Ce qui change au 1er janvier 2026 dans le champ des solidarités
Famille et enfance
- Revalorisation des plafonds de ressources des prestations familiales
Conformément à la législation applicable aux prestations familiales, les montants des plafonds de ressources des prestations familiales applicables en métropole, dans les DROM, à Mayotte, à Saint-Martin, à Saint-Barthélemy et à Saint-Pierre-et-Miquelon sont revalorisés de 1,8 % au 1er janvier 2026.
- Revalorisation de l’allocation veuvage
Le montant maximal de cette allocation est porté à 719,58 euros mensuels et le plafond de ressources trimestriel à 2 698,42 euros.
Personnes âgées
- Revalorisation de l’ASPA
L’allocation de solidarité aux personnes âgées (ASPA) est portée à 1 043,59 euros par mois pour les personnes seules et à 1 620,18 euros par mois pour les couples à compter du 1er janvier 2026.
- Revalorisation de l’allocation simple d’aide à domicile aux personnes âgées
L’allocation simple aux personnes âgées est également portée à 1 043,59 euros par mois pour les personnes seules et à 1 620,18 euros par mois pour les couples à partir de la même date.
- Tarif plancher pour les services habilités à l’aide sociale
Le tarif plancher national est fixé à 25 euros pour la valorisation des heures d’aide et d’accompagnement des services à domicile, dans le cadre des plans d’aide financés par l’allocation personnalisée d’autonomie (APA).

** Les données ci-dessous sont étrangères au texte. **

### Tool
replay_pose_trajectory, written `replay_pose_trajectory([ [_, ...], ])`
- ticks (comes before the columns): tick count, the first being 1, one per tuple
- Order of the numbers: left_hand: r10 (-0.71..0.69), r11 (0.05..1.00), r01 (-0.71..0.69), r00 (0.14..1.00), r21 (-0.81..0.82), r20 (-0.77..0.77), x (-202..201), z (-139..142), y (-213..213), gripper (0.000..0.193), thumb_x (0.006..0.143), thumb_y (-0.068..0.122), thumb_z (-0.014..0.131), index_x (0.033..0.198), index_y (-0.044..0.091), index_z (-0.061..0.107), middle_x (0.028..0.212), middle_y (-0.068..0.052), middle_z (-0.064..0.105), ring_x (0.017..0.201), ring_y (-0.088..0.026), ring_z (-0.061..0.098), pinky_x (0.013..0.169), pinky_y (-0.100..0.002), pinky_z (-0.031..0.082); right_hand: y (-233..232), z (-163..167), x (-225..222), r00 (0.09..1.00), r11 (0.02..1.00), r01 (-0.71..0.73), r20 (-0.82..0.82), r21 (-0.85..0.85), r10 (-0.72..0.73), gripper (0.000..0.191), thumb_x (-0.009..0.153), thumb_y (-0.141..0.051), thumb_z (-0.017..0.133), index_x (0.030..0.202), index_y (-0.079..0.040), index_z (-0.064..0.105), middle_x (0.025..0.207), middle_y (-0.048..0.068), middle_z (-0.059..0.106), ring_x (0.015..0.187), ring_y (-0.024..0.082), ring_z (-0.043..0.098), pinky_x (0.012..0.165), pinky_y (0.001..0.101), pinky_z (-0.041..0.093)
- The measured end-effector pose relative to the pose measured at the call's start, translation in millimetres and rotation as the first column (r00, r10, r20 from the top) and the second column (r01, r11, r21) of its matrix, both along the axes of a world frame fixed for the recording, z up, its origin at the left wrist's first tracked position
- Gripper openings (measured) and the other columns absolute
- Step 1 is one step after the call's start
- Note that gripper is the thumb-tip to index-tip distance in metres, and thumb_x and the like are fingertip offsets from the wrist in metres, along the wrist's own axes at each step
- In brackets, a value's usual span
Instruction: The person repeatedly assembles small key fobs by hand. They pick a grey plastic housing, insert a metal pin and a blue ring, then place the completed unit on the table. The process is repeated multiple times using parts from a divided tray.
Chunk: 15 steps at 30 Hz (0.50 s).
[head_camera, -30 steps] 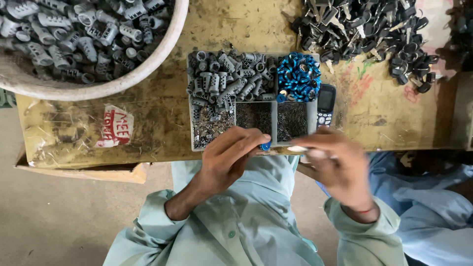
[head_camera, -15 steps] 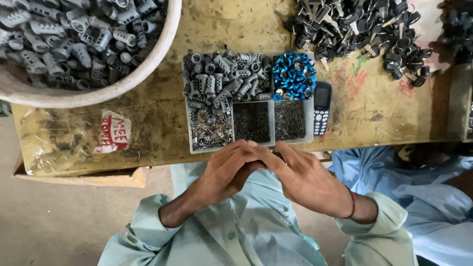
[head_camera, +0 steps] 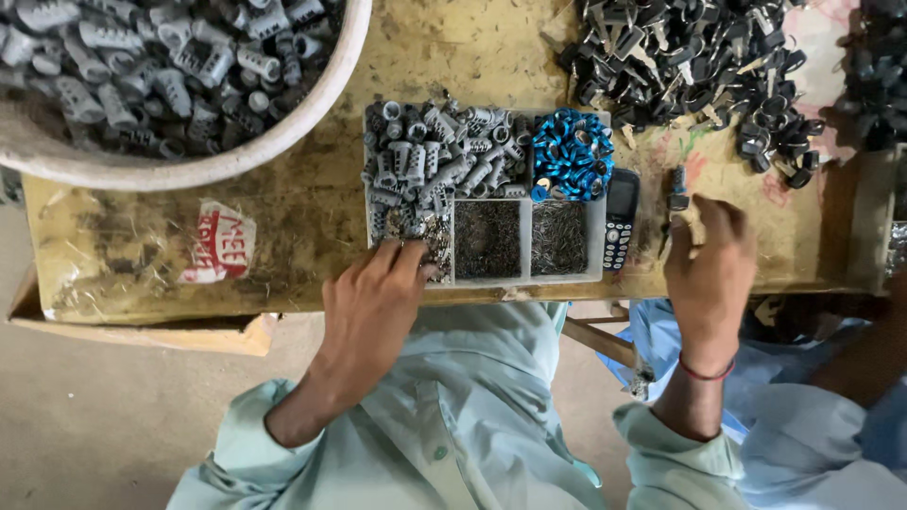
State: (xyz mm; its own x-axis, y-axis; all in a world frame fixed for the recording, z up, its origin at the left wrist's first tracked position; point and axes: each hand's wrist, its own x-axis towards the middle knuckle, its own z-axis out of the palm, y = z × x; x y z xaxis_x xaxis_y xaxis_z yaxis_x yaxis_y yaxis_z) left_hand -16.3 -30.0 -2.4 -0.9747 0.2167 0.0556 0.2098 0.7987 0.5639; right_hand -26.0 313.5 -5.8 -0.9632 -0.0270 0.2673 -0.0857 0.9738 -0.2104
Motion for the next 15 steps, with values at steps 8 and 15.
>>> replay_pose_trajectory([
  [8, 0.007, 0.998, -0.002, 0.996, -0.065, 0.086, -4, -12, 3, 0.01, 0.097, 0.02, 0.066, 0.098, 0.011, 0.062, 0.095, -0.007, 0.066, 0.078, -0.031, 0.071, 0.06, -0.048, 0.053, -108, 14, -25, 0.756, 0.78, -0.578, 0.202, -0.239, 0.623, 0.021, 0.086, -0.016, 0.073, 0.103, -0.005, 0.069, 0.104, 0.017, 0.068, 0.085, 0.036, 0.068, 0.066, 0.0452, 0.053],
  [15, -0.022, 1.0, 0.023, 0.999, -0.006, 0.023, -3, -9, -2, 0.01, 0.095, 0.018, 0.067, 0.094, 0.01, 0.059, 0.095, -0.008, 0.064, 0.078, -0.032, 0.069, 0.06, -0.047, 0.053, -120, 3, -28, 0.734, 0.782, -0.605, 0.276, -0.147, 0.62, 0.026, 0.086, -0.016, 0.068, 0.107, -0.004, 0.063, 0.099, 0.013, 0.062, 0.079, 0.035, 0.066, 0.058, 0.0496, 0.048],
])
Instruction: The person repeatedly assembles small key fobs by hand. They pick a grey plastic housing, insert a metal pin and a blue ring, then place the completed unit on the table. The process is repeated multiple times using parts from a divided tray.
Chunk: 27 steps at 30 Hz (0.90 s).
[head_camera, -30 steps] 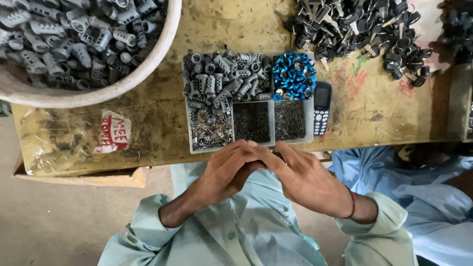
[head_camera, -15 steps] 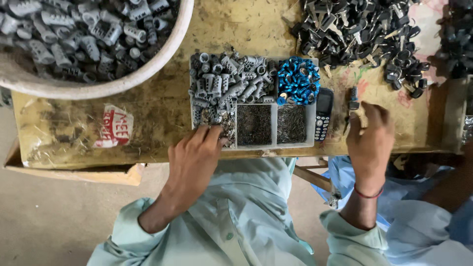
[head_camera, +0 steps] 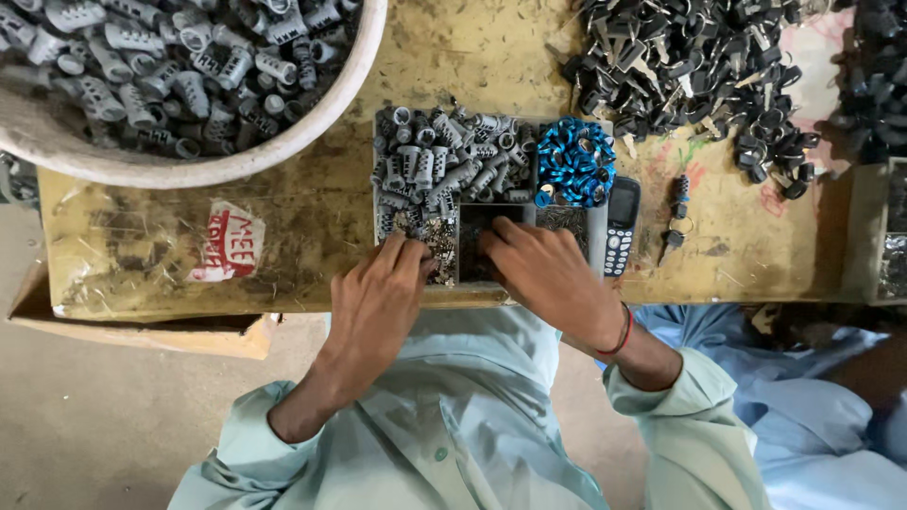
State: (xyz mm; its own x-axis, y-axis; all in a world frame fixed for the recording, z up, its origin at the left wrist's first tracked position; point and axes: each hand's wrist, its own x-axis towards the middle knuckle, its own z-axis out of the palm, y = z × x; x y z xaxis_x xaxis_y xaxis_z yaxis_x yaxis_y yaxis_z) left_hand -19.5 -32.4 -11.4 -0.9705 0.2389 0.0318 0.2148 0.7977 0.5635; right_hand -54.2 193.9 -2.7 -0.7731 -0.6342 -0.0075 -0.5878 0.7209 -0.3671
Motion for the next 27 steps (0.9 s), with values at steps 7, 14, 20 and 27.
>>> replay_pose_trajectory([
  [7, 0.017, 0.967, -0.01, 1.0, 0.253, -0.024, 4, 2, -9, 0.016, 0.094, 0.012, 0.071, 0.094, 0.007, 0.057, 0.09, -0.009, 0.068, 0.076, -0.033, 0.067, 0.063, -0.046, 0.052, -6, 3, 4, 0.983, 0.989, 0.144, 0.123, -0.037, -0.139, 0.015, 0.095, -0.015, 0.067, 0.103, -0.005, 0.06, 0.096, 0.013, 0.061, 0.077, 0.036, 0.064, 0.059, 0.0502, 0.047],
  [14, 0.087, 0.926, -0.069, 0.996, 0.371, -0.031, 8, 2, -11, 0.014, 0.09, 0.005, 0.074, 0.104, 0.007, 0.07, 0.095, -0.008, 0.073, 0.079, -0.026, 0.073, 0.065, -0.037, 0.057, -6, 1, 11, 0.956, 0.872, 0.274, 0.217, -0.406, -0.199, 0.012, 0.097, -0.002, 0.066, 0.106, -0.004, 0.059, 0.098, 0.012, 0.061, 0.082, 0.037, 0.063, 0.066, 0.0444, 0.05],
  [20, 0.113, 0.929, -0.114, 0.993, 0.352, 0.024, 8, 2, -8, 0.014, 0.09, 0.006, 0.078, 0.101, 0.005, 0.071, 0.094, -0.008, 0.074, 0.078, -0.025, 0.073, 0.065, -0.036, 0.056, -5, -2, 19, 0.922, 0.805, 0.368, 0.29, -0.465, -0.255, 0.014, 0.1, 0.003, 0.062, 0.109, 0.001, 0.053, 0.095, 0.016, 0.056, 0.075, 0.032, 0.058, 0.067, 0.0391, 0.049],
  [27, 0.105, 0.918, -0.097, 0.994, 0.385, 0.0, 9, 8, -14, 0.018, 0.092, 0.004, 0.074, 0.11, 0.006, 0.072, 0.099, -0.009, 0.075, 0.082, -0.025, 0.074, 0.068, -0.034, 0.057, -1, -13, 21, 0.797, 0.719, 0.553, 0.521, -0.422, -0.307, 0.006, 0.1, 0.0, 0.061, 0.105, 0.0, 0.057, 0.082, 0.01, 0.059, 0.058, 0.019, 0.061, 0.054, 0.0331, 0.048],
])
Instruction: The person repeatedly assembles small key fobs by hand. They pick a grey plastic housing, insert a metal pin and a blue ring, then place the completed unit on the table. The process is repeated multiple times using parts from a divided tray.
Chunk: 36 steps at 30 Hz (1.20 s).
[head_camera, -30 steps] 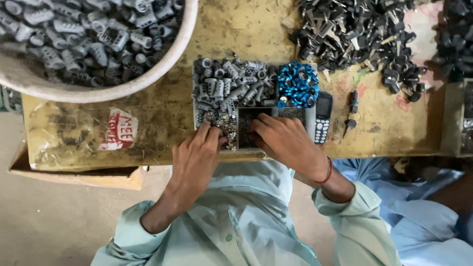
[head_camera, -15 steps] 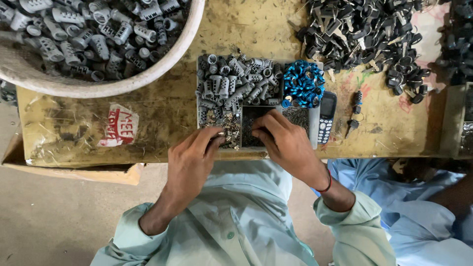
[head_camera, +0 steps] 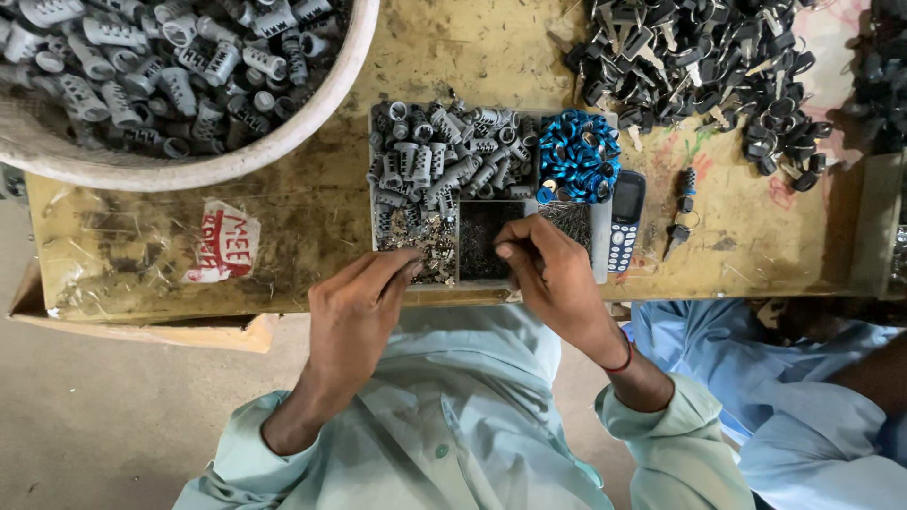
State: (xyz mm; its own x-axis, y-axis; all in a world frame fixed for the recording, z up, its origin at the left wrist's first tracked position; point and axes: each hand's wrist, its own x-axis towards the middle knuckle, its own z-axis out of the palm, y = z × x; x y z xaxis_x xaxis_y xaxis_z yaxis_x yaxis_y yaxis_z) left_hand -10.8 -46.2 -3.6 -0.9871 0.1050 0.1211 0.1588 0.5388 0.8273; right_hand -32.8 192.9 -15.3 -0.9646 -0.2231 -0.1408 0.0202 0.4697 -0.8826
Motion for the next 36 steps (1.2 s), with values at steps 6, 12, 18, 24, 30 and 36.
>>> replay_pose_trajectory([
  [6, 0.077, 0.997, -0.076, 0.993, -0.012, 0.088, -1, 0, 2, 0.017, 0.089, 0.008, 0.08, 0.104, 0.006, 0.073, 0.09, -0.01, 0.075, 0.074, -0.024, 0.073, 0.064, -0.034, 0.055, 2, -7, 4, 0.985, 0.997, -0.061, -0.159, 0.039, 0.066, 0.009, 0.105, 0.002, 0.054, 0.111, 0.0, 0.047, 0.087, 0.01, 0.057, 0.065, 0.018, 0.057, 0.061, 0.033, 0.048],
  [12, 0.003, 0.988, -0.007, 1.0, 0.152, 0.027, 1, 2, 5, 0.018, 0.091, 0.003, 0.075, 0.109, 0.006, 0.076, 0.1, -0.009, 0.078, 0.081, -0.016, 0.076, 0.069, -0.027, 0.062, -2, -6, 13, 0.993, 0.993, -0.058, -0.106, -0.099, 0.047, 0.003, 0.11, -0.003, 0.048, 0.111, -0.001, 0.046, 0.093, 0.01, 0.058, 0.068, 0.017, 0.058, 0.063, 0.0303, 0.049],
  [18, -0.055, 0.895, 0.001, 0.993, 0.445, 0.109, 9, -1, 39, 0.017, 0.093, 0.0, 0.074, 0.11, 0.002, 0.075, 0.1, -0.008, 0.079, 0.086, -0.012, 0.078, 0.074, -0.025, 0.064, -15, 0, 29, 0.987, 0.969, -0.079, -0.154, -0.234, 0.043, 0.007, 0.111, -0.005, 0.046, 0.115, 0.001, 0.044, 0.11, 0.016, 0.057, 0.078, 0.017, 0.057, 0.07, 0.03, 0.05],
  [24, -0.04, 0.876, 0.003, 0.997, 0.482, 0.067, 11, -7, 53, 0.018, 0.095, -0.002, 0.073, 0.113, 0.002, 0.073, 0.102, -0.01, 0.077, 0.087, -0.013, 0.078, 0.075, -0.025, 0.065, -16, -1, 33, 0.985, 0.97, -0.058, -0.17, -0.236, 0.017, 0.008, 0.111, -0.002, 0.046, 0.116, 0.002, 0.042, 0.113, 0.016, 0.058, 0.085, 0.017, 0.062, 0.073, 0.0293, 0.054],
  [30, -0.041, 0.949, 0.078, 0.991, 0.306, -0.126, 16, -5, 52, 0.025, 0.097, -0.006, 0.07, 0.12, 0.003, 0.071, 0.099, -0.013, 0.075, 0.082, -0.017, 0.076, 0.071, -0.027, 0.061, -18, -6, 36, 0.997, 0.97, -0.009, -0.08, -0.243, -0.011, 0.009, 0.11, -0.002, 0.047, 0.116, 0.001, 0.042, 0.109, 0.014, 0.06, 0.076, 0.012, 0.061, 0.065, 0.0275, 0.051],
  [36, 0.041, 0.898, -0.037, 0.999, 0.439, 0.001, 13, -7, 61, 0.025, 0.097, -0.004, 0.071, 0.121, 0.002, 0.07, 0.099, -0.011, 0.076, 0.084, -0.015, 0.077, 0.072, -0.026, 0.063, -19, -13, 36, 0.983, 0.985, 0.033, -0.173, -0.172, -0.063, 0.01, 0.108, -0.001, 0.051, 0.116, 0.001, 0.044, 0.109, 0.015, 0.059, 0.078, 0.019, 0.06, 0.068, 0.0312, 0.052],
])
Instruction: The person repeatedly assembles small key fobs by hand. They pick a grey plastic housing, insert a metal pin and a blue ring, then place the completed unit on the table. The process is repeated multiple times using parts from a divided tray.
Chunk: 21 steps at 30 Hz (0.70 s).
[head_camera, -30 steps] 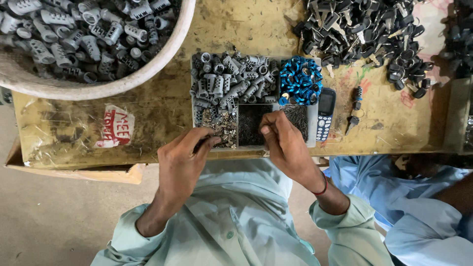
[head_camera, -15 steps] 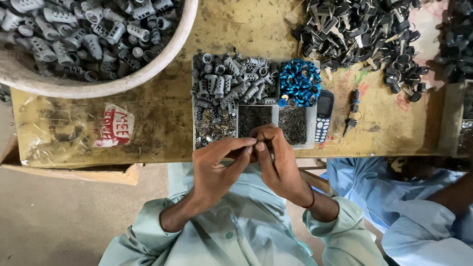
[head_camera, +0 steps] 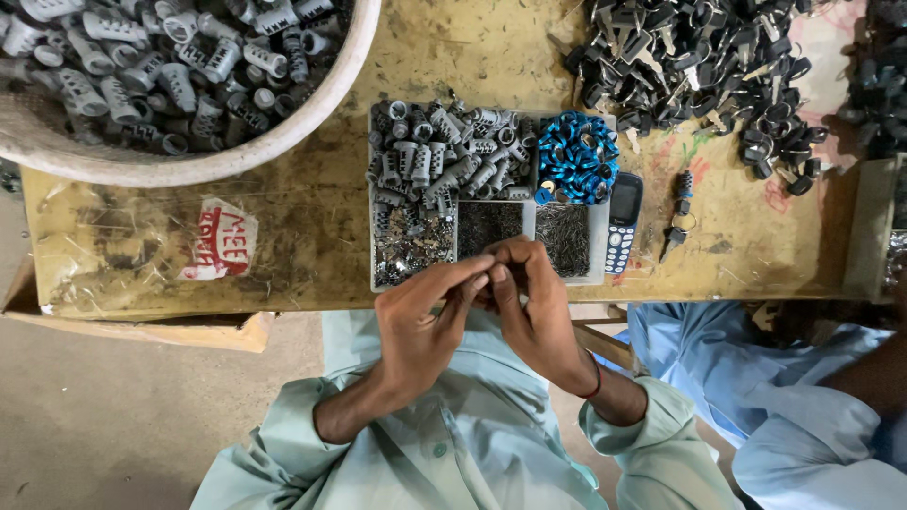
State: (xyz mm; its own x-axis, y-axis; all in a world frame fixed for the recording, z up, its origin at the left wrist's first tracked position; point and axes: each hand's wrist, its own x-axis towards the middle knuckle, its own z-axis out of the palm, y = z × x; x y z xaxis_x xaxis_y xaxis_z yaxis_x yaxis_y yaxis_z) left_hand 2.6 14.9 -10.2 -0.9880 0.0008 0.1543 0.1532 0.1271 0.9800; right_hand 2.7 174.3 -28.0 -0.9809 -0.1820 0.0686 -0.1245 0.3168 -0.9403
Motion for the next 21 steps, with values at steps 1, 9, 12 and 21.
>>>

Personnes en situation de handicap
- Amélioration de l’insertion professionnelle des personnes en situation de handicap
À compter du 1er janvier 2026, une nouvelle convention, signée le 18 novembre 2025 entre l’État, France Travail, le réseau Cap emploi, l’Agefiph et le Fonds pour l’insertion des personnes handicapées dans la fonction publique (FIPHFP), améliore l’accompagnement des personnes en situation de handicap dans l’emploi, mais aussi des employeurs publics et privés. Elle introduit, notamment, un élargissement du cadre conventionnel aux missions d’accompagnement dans l’emploi et une meilleure évaluation et suivi des financements et des performances.
- Tarif plancher pour les services habilités à l’aide sociale
Le tarif plancher national est fixé à 25 euros pour la valorisation des heures d’aide et d’accompagnement des services à domicile, dans le cadre des plans d’aide financés par la prestation de compensation au handicap (PCH).